Theorem 1. In ZF, the following are equivalent:

AC;
For every set $X$ , there is a binary operation $\star$ such that $(X,\star)$ forms a group.

Proof. First suppose that AC holds, and let $X$ be a set. If $X$ is finite, we can give $X$ the cyclic group structure, so suppose $X$ is infinite. Then there is a bijection from $X$ to the set $X^{<\omega}$ of finite subsets of $X$ . (In the presence of AC, this is an elementary exercise in cardinal arithmetic.) The set $X^{<\omega}$ becomes a group when endowed with the symmetric difference operation: $A \,\Delta\, B = (A \smallsetminus B) \cup (B\smallsetminus A)$ . If you don’t believe this, you should check it yourself. It’s a worthwhile exercise. Pulling this operation back along the bijection $X \to X^{<\omega}$ gives a group operation on $X$ .

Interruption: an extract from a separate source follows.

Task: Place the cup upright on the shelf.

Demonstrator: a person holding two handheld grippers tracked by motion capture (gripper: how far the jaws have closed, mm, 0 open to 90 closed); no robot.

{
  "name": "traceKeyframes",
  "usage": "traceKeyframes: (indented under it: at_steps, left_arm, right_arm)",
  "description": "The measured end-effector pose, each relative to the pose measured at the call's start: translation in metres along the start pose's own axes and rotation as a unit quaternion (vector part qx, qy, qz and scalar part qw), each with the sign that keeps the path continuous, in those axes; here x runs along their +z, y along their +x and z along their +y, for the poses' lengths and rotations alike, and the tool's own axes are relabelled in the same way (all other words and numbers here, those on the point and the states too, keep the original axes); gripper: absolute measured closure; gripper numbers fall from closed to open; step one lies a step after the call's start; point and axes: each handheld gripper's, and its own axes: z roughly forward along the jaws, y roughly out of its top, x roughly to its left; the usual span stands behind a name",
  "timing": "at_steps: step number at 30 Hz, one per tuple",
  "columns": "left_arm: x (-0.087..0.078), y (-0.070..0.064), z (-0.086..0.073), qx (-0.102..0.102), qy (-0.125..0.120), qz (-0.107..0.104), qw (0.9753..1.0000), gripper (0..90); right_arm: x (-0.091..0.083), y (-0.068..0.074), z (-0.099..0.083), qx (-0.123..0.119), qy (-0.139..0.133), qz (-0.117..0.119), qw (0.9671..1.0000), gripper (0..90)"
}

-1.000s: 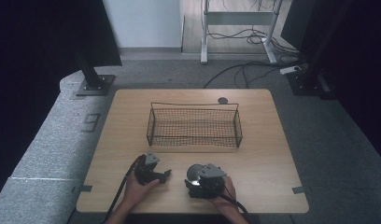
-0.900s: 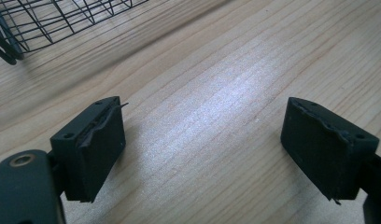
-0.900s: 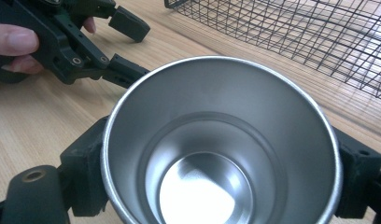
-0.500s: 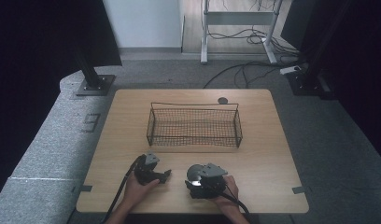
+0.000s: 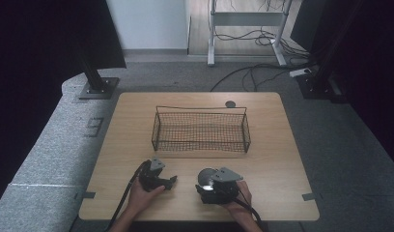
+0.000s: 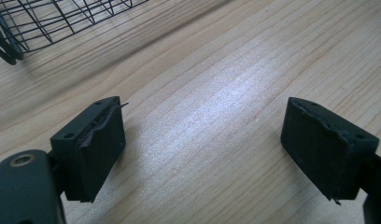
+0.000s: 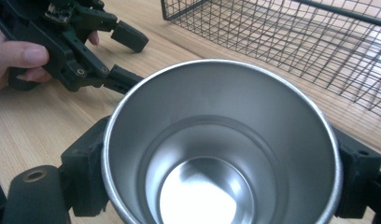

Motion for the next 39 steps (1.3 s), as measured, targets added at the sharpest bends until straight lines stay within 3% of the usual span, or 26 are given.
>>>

The converse isn’t so easy. Suppose (2) holds. The first step is to obtain an ordinal $h(X)$ (the least such is called the Hartogs number of $X$ ) such that there is no injection from $h(X)$ into $X$ . The set of well-orderings of subsets of $X$ corresponds to a set of ordinals (namely the order-types of such well-orderings), which, being only a set, is bounded in the class of ordinals. So there are all kinds of ordinals greater than each order-type of a well-ordering of a subset of $X$ ; therefore there must be a least such ordinal $h(X)$ .

Now let $\star$ be a group operation on the disjoint union $X \sqcup h(X)$ . For every $x\in X$ there is an element $\alpha\in h(X)$ such that $x\star \alpha\in h(X)$ ; indeed, the map $h(X) \to X \sqcup h(X)$ given by $\alpha\mapsto x\star \alpha$ is an injection, so its image cannot be contained in $X$ .

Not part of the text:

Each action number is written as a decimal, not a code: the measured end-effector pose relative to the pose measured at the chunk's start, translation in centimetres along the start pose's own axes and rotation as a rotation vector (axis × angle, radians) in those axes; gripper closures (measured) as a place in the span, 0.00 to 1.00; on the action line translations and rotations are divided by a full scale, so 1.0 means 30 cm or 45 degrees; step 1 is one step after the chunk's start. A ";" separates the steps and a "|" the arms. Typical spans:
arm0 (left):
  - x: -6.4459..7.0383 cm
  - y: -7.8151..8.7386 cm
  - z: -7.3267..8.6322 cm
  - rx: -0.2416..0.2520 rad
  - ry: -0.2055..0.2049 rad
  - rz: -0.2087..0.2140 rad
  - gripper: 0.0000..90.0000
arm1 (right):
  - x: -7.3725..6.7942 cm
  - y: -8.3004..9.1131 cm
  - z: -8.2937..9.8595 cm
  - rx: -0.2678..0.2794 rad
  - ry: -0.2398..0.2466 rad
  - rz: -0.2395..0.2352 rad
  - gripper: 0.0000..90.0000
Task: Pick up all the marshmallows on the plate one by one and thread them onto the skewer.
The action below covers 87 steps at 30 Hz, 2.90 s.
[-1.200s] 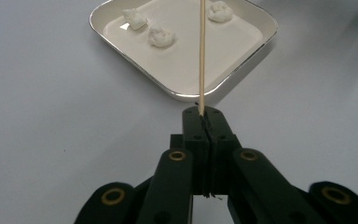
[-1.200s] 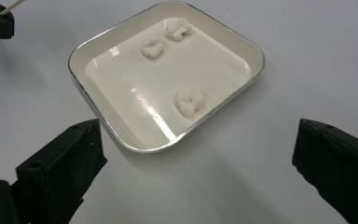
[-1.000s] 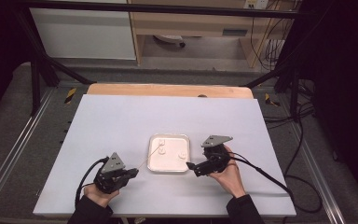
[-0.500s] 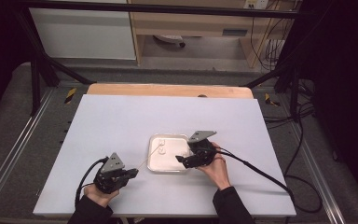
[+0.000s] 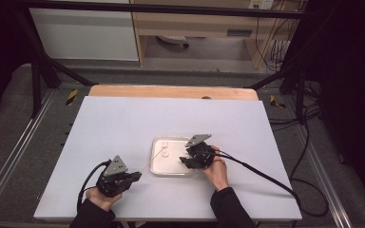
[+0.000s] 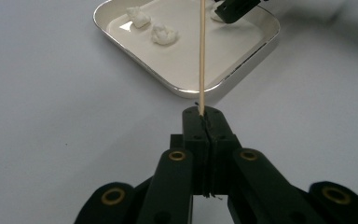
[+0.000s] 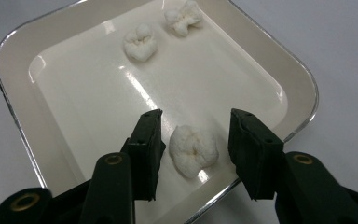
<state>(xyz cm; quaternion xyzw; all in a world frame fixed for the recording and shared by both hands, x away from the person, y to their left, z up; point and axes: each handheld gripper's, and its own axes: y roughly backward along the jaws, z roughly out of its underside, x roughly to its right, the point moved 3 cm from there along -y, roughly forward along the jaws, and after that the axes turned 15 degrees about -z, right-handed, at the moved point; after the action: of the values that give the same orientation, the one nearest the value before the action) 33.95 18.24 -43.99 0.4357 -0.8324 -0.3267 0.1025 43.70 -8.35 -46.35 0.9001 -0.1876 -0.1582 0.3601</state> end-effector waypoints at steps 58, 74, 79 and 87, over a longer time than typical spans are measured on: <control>0.103 0.004 -0.023 0.160 0.017 0.072 0.98 | -0.089 0.289 -0.097 0.580 -0.157 -0.402 0.80; 0.125 0.016 -0.030 0.219 0.002 0.071 0.98 | -0.081 0.291 -0.122 0.690 -0.228 -0.522 0.81; 0.126 0.016 -0.031 0.221 0.006 0.071 0.98 | -0.085 0.279 -0.125 0.701 -0.246 -0.566 0.81; 0.125 0.016 -0.028 0.228 0.019 0.069 0.98 | -0.087 0.262 -0.123 0.708 -0.268 -0.592 0.83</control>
<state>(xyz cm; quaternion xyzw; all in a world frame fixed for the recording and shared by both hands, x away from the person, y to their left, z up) 31.77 15.08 -43.46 0.4229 -0.8690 -0.2448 0.0780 41.20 -10.26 -37.85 0.9608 -0.0500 -0.2703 0.0350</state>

Using this fact, define a function $f\colon X \to (h(X))^2$ in the following way. Equip $(h(X))^2$ with the lexicographic order (a well-ordering) $\le$ . Now for $x\in X$ let $f(x)$ be the $\le$ -minimal pair $(\alpha,\beta)$ in $(h(X))^2$ such that $x\star \alpha = \beta$ . Then $f$ is an injection, as is clear from the fact that $\star$ is a group operation. In summary, we have created a bijection from $X$ to a subset (namely $fX$ ) of the well-ordered set $(h(X))^2$ , which induces a well-ordering on $X$ .

Under the assumption (2) we have proved in ZF that every set $X$ can be well-ordered. From this we deduce AC. $\square$

Hotovy wonders whether, in the presence of AC, you can always “put a ring on it” (his words). That is, he wonders whether every set can be made into a ring. The answer is yes: take the abelian group constructed above and, as he suggests, equip it with the trivial multiplication (or equip it with the multiplication given by $x\cdot y = x \cap y$ ). This ring doesn’t have an identity, though. I don’t know whether it is possible (even with full AC) to endow any old set with a ring structure (commutative?) that gives the ring an identity, and I don’t know whether such an assertion is equivalent to AC.

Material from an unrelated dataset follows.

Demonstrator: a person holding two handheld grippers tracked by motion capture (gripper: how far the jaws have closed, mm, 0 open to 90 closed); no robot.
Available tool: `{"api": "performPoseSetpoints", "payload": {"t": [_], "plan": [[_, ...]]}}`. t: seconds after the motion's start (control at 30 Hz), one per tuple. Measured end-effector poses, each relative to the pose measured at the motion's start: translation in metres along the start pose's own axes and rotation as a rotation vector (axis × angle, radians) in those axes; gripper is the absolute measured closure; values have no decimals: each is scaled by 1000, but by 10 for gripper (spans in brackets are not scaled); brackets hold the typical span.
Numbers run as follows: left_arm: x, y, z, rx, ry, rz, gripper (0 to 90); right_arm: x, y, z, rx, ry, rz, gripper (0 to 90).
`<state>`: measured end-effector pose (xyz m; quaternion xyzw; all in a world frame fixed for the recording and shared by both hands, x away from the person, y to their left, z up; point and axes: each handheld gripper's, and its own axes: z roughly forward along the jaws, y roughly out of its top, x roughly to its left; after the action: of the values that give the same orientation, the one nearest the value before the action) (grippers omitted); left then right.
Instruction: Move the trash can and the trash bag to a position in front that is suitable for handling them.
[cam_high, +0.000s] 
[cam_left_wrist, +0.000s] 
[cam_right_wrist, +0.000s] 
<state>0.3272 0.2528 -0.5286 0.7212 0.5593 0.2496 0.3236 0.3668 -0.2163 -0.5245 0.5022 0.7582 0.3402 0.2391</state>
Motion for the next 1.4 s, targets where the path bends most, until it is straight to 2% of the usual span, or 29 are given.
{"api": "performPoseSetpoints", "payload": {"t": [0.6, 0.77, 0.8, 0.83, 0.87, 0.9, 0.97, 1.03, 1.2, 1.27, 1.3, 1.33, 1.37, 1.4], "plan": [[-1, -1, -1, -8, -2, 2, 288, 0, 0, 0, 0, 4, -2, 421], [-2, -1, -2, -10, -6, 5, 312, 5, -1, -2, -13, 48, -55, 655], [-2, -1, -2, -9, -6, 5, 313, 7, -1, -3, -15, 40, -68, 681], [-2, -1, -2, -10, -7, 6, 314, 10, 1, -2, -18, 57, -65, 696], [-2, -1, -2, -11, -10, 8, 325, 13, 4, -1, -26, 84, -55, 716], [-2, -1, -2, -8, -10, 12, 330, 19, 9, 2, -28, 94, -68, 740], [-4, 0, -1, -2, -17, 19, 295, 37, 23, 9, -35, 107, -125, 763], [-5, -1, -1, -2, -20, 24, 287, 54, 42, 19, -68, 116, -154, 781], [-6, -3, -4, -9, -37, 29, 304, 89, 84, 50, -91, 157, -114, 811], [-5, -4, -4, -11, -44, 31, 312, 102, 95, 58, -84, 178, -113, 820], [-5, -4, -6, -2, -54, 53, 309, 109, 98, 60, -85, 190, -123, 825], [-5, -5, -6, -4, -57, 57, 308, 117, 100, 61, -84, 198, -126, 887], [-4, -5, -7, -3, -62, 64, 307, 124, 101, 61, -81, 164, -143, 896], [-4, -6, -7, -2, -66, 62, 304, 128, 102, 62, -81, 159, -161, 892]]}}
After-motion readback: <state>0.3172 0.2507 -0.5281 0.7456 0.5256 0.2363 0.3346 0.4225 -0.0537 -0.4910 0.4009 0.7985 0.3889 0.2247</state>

The proof in ZFC that every vector space has a basis is a standard Zorn’s-Lemma argument. Since Andy has already done a fine job of outlining that argument here (hopefully he won’t mind the link), I won’t repeat it. Instead, I’ll provide a lovely proof (due to Andreas Blass) of the converse: in ZF, the assertion that every vector space has a basis implies AC.

First, some technicalities: We will need to consider a(n ostensibly) weakened version of AC here. Call the following assertion the ‘Axiom of Multiple Choice’ (AMC):

For every set $X$ not containing the empty set $\emptyset$ , there is a function that assigns to each element $a$ of $X$ a finite nonempty subset of $a$ .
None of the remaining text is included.